Look through the listing below and write out exactly the lines from the line with "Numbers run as" to the line with "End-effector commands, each", both included, and no others.

+---+

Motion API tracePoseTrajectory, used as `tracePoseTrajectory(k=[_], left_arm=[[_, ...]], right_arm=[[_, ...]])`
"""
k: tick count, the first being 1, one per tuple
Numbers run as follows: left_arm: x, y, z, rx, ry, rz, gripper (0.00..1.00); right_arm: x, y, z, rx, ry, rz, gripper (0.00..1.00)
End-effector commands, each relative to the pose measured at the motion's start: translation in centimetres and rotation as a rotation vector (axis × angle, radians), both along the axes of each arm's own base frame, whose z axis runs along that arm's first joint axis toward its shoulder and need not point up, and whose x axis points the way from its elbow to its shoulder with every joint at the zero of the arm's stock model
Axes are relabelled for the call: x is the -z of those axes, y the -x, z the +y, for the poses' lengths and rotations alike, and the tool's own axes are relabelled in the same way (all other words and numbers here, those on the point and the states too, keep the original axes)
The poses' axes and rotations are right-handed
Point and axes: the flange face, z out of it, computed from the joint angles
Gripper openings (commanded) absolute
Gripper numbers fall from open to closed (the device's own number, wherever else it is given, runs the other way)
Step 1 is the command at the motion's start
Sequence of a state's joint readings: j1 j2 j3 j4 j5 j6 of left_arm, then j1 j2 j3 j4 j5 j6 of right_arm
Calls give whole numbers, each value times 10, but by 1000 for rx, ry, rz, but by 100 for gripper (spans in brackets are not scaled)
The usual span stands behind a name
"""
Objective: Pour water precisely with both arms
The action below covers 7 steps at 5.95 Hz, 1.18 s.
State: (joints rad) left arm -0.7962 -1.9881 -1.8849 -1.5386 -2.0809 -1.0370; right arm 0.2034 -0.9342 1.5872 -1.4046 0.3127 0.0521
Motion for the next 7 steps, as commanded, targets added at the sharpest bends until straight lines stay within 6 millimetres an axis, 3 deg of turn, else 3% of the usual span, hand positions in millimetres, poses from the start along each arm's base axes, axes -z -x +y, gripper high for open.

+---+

◆ SOLUTION ◆
Numbers run as follows: left_arm: x, y, z, rx, ry, rz, gripper (0.00..1.00); right_arm: x, y, z, rx, ry, rz, gripper (0.00..1.00)
End-effector commands, each relative to the pose measured at the motion's start: translation in centimetres and rotation as a rotation vector (axis × angle, radians), both along the axes of each arm's own base frame, whose z axis runs along that arm's first joint axis toward its shoulder and need not point up, and whose x axis points the way from its elbow to its shoulder with every joint at the zero of the arm's stock model

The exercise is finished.